Leaving the pictures aside, transcribe the data below exactly.

'''

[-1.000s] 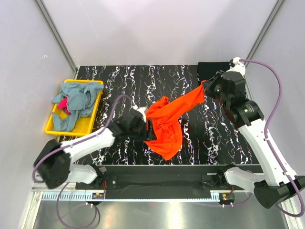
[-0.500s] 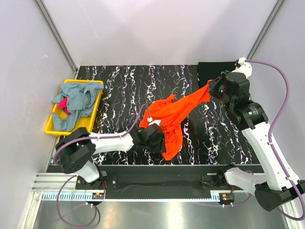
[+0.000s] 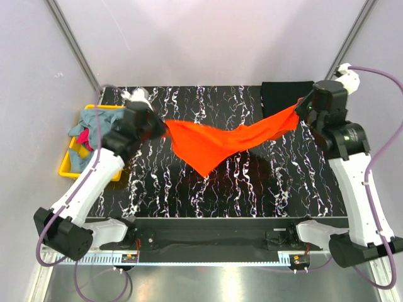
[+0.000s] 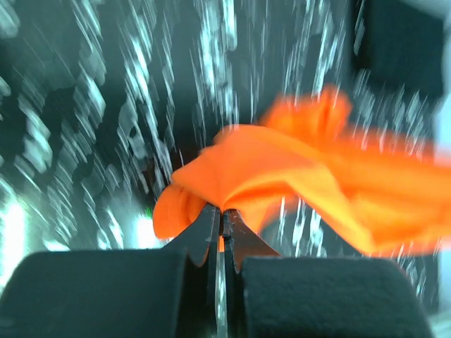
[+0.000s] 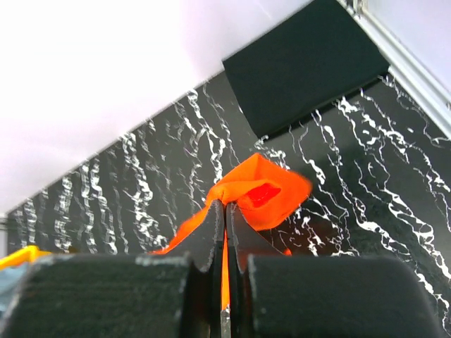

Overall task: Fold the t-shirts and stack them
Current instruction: Flatten the tshirt out

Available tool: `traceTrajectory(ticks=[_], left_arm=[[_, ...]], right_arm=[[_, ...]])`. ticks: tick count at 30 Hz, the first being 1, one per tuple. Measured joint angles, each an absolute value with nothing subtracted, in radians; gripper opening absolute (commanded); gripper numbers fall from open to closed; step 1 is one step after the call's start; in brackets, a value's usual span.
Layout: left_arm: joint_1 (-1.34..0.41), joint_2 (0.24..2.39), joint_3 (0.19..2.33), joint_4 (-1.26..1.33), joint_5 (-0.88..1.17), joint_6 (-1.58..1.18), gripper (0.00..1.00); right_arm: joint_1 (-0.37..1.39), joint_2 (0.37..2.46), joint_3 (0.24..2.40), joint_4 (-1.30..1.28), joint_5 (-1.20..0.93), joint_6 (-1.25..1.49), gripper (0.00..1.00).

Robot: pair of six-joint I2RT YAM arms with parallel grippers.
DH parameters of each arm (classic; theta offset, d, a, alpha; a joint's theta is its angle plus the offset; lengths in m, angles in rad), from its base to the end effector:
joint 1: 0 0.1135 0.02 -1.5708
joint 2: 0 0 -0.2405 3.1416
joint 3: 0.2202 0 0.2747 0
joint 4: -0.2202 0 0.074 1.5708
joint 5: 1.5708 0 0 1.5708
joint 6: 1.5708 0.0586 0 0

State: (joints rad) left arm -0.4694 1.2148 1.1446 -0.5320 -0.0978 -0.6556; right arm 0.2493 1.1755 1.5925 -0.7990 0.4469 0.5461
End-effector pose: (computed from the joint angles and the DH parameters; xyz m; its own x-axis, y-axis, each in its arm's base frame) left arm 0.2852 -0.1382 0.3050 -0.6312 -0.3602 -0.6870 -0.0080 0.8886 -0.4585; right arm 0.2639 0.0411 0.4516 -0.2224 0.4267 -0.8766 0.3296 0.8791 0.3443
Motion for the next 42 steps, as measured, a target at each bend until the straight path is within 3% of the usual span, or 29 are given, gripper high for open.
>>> traceTrajectory(ticks=[4,13,23,27,31,35,37,40,42], left_arm=[[-0.337,1.225,1.246,-0.543,-0.051,-0.580,0.00],[-0.252,1.347,1.230,-0.696,0.064,-0.499,0.00],[-0.244,1.114,1.356,-0.843,0.115,-0.441,0.00],[-0.243,1.088,1.359,-0.857,0.125,-0.414,0.00],[-0.241,1.281,1.391,-0.872,0.127,-0.378,0.00],[-0.227,1.650,1.534,-0.856,0.133,-0.348,0.01],[-0.220,1.829,1.644,-0.852,0.136,-0.341,0.14],[-0.216,2.028,1.784,-0.821,0.142,-0.338,0.44],[-0.218,2.055,1.799,-0.813,0.130,-0.347,0.49]], right_arm=[[0.249,1.085,1.573,-0.817,0.447,0.551,0.00],[0.249,0.945,1.345,-0.895,0.425,0.577,0.00],[0.249,0.902,1.386,-0.926,0.395,0.584,0.00],[0.249,0.840,1.311,-0.904,0.364,0.605,0.00],[0.249,0.830,1.195,-0.890,0.345,0.628,0.00],[0.249,0.865,1.098,-0.855,0.347,0.646,0.00],[0.249,0.879,1.048,-0.827,0.345,0.654,0.00],[0.249,0.896,0.984,-0.792,0.339,0.662,0.00],[0.249,0.908,0.958,-0.775,0.341,0.668,0.00]])
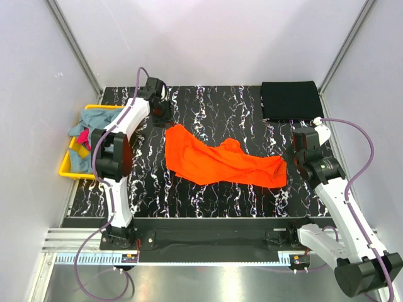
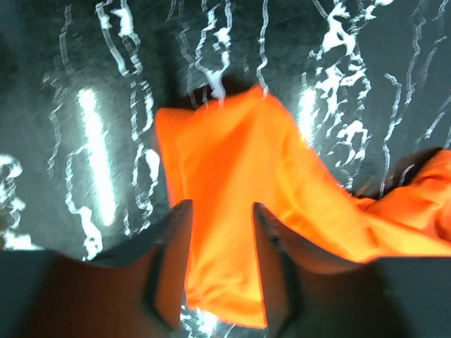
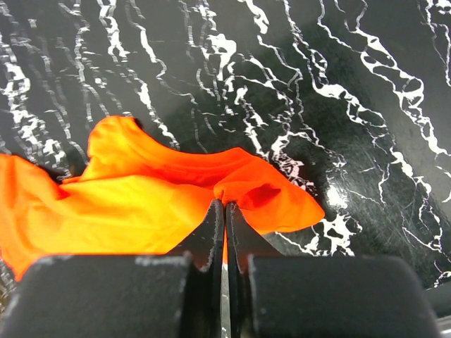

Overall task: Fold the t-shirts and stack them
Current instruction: Flatten the tshirt out

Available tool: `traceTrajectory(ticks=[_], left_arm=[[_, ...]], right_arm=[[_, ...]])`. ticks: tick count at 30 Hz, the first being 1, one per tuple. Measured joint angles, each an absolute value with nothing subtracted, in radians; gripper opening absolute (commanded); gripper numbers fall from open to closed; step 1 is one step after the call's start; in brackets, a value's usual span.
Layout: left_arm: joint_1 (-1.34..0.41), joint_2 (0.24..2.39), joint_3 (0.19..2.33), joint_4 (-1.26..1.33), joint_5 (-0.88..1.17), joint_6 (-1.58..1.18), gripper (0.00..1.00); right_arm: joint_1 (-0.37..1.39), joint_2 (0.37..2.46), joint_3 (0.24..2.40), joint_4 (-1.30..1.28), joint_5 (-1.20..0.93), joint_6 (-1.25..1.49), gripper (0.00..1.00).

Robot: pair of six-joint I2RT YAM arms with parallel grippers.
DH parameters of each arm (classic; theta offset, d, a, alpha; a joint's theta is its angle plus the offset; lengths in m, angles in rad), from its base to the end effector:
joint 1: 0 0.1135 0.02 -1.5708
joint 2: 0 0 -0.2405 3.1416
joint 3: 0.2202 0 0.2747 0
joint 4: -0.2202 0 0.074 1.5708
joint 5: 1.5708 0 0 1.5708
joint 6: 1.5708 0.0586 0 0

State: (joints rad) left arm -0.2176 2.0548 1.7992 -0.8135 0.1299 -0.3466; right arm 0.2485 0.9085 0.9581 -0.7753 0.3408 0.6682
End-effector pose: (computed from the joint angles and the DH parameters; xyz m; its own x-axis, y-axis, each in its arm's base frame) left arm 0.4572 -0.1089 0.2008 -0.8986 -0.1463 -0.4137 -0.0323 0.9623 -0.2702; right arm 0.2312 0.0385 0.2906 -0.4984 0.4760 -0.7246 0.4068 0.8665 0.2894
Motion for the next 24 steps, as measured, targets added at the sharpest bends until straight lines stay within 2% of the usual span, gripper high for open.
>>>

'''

Response to the exercise -
[-1.000s] 
[-0.500s] 
[+0.000s] 
[+0.000s] 
[+0.000s] 

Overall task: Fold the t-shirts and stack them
Current instruction: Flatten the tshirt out

Available tool: `traceTrajectory(ticks=[_], left_arm=[[_, ...]], right_arm=[[_, ...]])`. ticks: tick count at 30 Hz, the first being 1, one per tuple. Measured joint angles, each an absolute value with nothing subtracted, in radians; gripper opening absolute (commanded); gripper numbers fall from open to closed; step 1 is one step after the call's start; in brackets, a value's usual span.
Layout: left_arm: joint_1 (-1.34..0.41), joint_2 (0.24..2.39), joint_3 (0.19..2.33), joint_4 (-1.26..1.33), joint_5 (-0.88..1.17), joint_6 (-1.58..1.18), gripper (0.00..1.00); right_arm: joint_1 (-0.37..1.39), joint_2 (0.37..2.46), joint_3 (0.24..2.40), joint_4 (-1.30..1.28), joint_5 (-1.20..0.93), joint_6 (-1.25..1.49), gripper (0.00..1.00).

Robot: pair of six-joint I2RT YAM arms with parallel grippers.
DH parameters of each arm (classic; theta offset, d, a, alpha; a joint's theta is its angle plus the offset; lengths in m, angles in rad), from its base to the end effector:
joint 1: 0 0.1135 0.02 -1.5708
joint 2: 0 0 -0.2405 3.1416
joint 3: 0.2202 0 0.2747 0
joint 4: -0.2202 0 0.074 1.5708
joint 5: 1.5708 0 0 1.5708
joint 6: 1.5708 0.0586 0 0

State: (joints rad) left arm -0.4694 1.2148 1.1446 -0.5320 -0.0978 -0.6556; right arm 0.2493 1.1755 1.5925 -0.7990 0.4469 0.5461
End-effector pose: (computed from the joint angles and the DH parameters; xyz m; its own x-axis, y-axis, each in its arm's base frame) left arm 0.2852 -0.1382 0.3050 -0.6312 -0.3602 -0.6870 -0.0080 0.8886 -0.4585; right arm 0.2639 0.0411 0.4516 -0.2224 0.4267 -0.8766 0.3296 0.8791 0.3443
Motion for the next 42 steps, as measured, a target at each bend until the straight path is within 3% of the usual span, or 29 are given, gripper high for open.
>>> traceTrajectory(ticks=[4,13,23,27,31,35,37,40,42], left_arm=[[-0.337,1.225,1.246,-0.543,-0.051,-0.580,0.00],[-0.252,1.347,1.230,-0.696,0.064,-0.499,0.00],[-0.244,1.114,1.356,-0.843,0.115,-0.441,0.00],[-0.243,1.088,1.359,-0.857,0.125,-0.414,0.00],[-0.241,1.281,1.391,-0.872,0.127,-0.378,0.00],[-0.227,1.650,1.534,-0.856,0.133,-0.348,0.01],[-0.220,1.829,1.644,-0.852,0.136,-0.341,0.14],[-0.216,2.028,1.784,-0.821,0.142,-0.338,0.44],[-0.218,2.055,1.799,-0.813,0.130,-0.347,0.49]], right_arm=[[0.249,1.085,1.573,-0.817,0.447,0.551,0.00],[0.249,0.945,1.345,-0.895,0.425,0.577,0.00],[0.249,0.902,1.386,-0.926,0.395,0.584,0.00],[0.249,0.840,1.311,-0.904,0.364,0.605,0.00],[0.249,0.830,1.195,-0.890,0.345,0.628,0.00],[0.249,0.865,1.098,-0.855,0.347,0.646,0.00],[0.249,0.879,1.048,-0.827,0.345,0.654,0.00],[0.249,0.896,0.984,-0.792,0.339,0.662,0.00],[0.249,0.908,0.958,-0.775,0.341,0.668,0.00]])

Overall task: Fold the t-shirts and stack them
Current instruction: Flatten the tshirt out

Available tool: `traceTrajectory(ticks=[_], left_arm=[[_, ...]], right_arm=[[_, ...]])`. ticks: tick count at 30 Hz, the first being 1, one per tuple. Measured joint angles, each an absolute value with nothing subtracted, in radians; gripper opening absolute (commanded); gripper numbers fall from open to closed; step 1 is one step after the call's start; in brackets, a value's usual span.
Layout: left_arm: joint_1 (-1.34..0.41), joint_2 (0.24..2.39), joint_3 (0.19..2.33), joint_4 (-1.26..1.33), joint_5 (-0.88..1.17), joint_6 (-1.58..1.18), gripper (0.00..1.00); right_arm: joint_1 (-0.37..1.39), joint_2 (0.37..2.46), joint_3 (0.24..2.40), joint_4 (-1.30..1.28), joint_5 (-1.20..0.93), joint_6 (-1.25..1.49), gripper (0.00..1.00).

Robot: pair of six-joint I2RT YAM arms with parallel grippers.
DH parameters of each arm (classic; theta offset, d, a, alpha; a joint's theta is its angle plus the offset; lengths in m, angles in rad), from its base to the end effector:
joint 1: 0 0.1135 0.02 -1.5708
joint 2: 0 0 -0.2405 3.1416
joint 3: 0.2202 0 0.2747 0
joint 4: -0.2202 0 0.074 1.5708
joint 5: 1.5708 0 0 1.5708
joint 6: 1.5708 0.0586 0 0

State: (joints rad) left arm -0.2176 2.0548 1.7992 -0.8135 0.1299 -0.3466; right arm 0.2485 0.9085 0.9581 -0.7753 0.3408 0.6682
End-effector pose: (computed from the joint angles and the DH parameters; xyz m; its own x-axis, y-axis, each in its arm's base frame) left arm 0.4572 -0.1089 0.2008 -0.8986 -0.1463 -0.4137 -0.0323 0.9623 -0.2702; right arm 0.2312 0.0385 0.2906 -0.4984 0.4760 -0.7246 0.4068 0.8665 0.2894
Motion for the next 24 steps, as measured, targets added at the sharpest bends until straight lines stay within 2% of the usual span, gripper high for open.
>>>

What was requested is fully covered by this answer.